Stored entries
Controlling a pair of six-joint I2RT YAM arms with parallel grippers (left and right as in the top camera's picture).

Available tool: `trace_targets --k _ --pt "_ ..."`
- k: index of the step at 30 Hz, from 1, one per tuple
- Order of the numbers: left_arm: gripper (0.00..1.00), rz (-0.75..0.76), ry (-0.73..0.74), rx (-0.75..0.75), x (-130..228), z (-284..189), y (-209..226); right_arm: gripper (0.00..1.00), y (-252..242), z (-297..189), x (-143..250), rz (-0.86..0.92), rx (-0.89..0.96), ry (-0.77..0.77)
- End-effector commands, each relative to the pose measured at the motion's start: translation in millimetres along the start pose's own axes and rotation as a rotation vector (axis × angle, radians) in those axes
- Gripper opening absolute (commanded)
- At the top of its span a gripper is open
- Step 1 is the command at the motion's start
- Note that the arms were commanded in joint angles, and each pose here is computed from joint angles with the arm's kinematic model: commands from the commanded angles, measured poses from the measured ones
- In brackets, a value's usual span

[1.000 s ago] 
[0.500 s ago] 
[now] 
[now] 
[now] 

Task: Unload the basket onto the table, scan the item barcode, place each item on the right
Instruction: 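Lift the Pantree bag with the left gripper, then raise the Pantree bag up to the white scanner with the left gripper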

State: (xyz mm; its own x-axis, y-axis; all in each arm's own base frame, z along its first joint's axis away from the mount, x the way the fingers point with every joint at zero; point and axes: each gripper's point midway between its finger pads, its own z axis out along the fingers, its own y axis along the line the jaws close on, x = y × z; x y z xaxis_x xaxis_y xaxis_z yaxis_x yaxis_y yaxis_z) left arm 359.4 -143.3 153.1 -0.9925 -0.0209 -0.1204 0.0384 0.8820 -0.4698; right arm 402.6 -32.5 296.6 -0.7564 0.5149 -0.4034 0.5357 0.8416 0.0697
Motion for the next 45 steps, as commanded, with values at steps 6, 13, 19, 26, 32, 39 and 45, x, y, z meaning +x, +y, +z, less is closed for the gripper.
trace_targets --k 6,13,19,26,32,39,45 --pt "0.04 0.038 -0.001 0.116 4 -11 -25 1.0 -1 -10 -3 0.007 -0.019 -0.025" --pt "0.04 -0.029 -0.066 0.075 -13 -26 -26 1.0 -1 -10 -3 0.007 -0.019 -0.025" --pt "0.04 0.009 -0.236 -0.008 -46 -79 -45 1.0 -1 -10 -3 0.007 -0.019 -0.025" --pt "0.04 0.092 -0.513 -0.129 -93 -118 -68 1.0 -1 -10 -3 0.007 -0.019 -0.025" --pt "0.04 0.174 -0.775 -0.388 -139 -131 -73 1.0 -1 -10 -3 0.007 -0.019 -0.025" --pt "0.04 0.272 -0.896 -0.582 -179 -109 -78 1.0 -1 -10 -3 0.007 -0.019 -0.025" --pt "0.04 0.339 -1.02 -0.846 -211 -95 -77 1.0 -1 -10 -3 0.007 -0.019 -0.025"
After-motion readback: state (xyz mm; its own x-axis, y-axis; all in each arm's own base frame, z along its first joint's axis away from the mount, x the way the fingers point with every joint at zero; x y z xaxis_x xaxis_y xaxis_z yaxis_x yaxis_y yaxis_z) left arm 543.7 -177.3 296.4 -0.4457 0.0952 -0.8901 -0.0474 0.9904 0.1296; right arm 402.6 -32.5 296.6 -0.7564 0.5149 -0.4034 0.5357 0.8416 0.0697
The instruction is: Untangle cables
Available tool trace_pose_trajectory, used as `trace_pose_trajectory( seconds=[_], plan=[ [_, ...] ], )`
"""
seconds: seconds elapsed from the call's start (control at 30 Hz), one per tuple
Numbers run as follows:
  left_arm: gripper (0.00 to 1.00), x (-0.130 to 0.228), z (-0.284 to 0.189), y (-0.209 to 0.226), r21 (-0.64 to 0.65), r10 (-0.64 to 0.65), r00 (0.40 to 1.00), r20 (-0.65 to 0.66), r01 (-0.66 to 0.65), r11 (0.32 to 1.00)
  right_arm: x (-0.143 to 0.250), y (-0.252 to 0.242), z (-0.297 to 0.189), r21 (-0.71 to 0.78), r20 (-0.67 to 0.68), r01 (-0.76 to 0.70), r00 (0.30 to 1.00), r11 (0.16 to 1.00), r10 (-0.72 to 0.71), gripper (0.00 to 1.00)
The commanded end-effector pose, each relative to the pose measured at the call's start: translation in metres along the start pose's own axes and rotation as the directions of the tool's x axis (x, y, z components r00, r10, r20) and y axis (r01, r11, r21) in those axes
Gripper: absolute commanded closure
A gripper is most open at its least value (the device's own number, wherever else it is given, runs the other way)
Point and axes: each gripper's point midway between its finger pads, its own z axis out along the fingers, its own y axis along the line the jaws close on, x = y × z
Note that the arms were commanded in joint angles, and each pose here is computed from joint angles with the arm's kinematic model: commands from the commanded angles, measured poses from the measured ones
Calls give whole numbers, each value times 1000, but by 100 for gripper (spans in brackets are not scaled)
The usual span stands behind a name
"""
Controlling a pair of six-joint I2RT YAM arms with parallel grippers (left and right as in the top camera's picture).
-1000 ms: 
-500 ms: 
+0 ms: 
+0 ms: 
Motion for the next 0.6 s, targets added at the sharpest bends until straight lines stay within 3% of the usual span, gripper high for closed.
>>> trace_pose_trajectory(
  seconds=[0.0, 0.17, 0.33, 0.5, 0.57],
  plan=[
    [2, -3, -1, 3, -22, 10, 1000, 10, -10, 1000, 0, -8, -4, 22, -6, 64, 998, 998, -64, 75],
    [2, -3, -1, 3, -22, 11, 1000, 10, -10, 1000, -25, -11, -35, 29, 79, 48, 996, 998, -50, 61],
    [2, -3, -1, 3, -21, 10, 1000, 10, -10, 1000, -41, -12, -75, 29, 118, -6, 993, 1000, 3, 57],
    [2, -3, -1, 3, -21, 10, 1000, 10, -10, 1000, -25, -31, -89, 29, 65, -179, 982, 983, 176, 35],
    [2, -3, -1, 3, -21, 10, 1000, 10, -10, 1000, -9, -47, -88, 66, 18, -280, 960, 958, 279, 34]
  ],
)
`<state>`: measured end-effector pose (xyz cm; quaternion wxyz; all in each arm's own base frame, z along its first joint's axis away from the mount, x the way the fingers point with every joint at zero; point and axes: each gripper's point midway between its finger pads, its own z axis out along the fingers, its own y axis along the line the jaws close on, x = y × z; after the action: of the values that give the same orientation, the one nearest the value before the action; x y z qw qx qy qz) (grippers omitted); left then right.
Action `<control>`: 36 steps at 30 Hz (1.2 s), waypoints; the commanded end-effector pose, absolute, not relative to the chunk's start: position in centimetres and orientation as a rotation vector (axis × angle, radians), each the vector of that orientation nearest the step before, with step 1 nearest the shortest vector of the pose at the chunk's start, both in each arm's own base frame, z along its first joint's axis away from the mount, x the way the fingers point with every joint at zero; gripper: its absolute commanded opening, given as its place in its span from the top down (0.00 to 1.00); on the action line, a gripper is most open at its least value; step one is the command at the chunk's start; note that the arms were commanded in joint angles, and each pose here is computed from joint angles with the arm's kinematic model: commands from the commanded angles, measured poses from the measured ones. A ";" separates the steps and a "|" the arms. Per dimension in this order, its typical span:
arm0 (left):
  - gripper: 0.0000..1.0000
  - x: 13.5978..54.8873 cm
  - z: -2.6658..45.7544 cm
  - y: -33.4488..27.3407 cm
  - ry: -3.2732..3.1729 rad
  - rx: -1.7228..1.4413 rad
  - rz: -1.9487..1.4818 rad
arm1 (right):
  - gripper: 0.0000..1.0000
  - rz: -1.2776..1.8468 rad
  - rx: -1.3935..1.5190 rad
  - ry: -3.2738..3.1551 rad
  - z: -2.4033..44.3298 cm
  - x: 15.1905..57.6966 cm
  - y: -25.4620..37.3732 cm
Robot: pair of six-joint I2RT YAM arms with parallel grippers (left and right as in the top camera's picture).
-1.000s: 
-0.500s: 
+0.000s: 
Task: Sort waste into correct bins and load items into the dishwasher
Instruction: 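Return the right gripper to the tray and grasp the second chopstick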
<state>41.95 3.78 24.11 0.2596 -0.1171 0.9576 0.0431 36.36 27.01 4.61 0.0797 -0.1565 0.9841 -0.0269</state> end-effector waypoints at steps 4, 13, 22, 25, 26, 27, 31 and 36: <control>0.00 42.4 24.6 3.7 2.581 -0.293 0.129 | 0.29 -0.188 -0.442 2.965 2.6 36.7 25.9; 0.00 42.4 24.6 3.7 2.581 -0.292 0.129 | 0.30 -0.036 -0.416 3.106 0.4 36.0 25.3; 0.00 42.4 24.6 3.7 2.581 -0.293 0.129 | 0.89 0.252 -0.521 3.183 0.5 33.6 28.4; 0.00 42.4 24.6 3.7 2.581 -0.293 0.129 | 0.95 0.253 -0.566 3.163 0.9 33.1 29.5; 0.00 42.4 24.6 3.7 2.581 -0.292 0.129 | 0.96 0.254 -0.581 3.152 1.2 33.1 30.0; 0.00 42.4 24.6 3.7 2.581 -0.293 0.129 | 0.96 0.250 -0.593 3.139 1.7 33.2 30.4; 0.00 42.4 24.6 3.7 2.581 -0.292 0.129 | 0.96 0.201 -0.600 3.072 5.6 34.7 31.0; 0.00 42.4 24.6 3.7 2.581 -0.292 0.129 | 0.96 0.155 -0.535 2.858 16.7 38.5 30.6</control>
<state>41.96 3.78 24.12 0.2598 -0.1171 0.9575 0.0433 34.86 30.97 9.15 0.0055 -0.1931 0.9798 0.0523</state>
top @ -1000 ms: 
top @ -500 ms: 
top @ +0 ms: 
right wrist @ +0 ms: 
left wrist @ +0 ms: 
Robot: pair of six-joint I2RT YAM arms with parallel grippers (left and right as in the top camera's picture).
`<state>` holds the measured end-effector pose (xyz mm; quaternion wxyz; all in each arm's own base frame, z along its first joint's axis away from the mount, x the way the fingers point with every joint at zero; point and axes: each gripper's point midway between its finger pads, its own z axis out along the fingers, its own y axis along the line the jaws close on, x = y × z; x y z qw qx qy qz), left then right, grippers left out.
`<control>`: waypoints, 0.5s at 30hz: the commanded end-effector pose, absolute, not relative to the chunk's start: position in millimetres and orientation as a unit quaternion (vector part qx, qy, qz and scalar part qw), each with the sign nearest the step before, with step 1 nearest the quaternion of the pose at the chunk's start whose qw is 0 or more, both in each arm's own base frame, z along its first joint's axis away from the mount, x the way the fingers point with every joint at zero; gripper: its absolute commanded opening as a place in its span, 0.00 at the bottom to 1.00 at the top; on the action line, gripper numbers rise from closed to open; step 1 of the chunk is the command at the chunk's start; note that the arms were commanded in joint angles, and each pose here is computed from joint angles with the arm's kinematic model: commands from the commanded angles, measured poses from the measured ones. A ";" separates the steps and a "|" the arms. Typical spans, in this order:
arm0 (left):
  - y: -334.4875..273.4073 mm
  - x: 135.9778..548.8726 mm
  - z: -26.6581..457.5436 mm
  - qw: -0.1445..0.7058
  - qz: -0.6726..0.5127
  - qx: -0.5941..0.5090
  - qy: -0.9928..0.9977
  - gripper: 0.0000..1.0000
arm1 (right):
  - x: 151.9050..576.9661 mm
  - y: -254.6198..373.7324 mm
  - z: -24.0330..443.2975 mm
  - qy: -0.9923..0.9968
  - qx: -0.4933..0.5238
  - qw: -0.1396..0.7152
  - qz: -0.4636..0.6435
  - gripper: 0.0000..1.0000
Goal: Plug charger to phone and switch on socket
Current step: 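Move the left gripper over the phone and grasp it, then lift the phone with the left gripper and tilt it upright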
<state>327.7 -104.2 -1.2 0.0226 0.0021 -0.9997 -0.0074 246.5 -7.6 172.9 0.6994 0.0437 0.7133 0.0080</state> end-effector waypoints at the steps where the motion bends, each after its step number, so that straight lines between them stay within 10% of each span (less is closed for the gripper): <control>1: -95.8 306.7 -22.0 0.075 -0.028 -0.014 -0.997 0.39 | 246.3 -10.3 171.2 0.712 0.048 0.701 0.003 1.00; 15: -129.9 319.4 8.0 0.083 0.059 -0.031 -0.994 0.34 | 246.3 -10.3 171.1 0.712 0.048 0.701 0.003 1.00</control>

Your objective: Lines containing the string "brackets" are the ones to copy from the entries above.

Exercise response:
- In brackets, a value's usual span
Calls give whole numbers, each value times 1000, but by 100 for gripper (spans in brackets are not scaled)

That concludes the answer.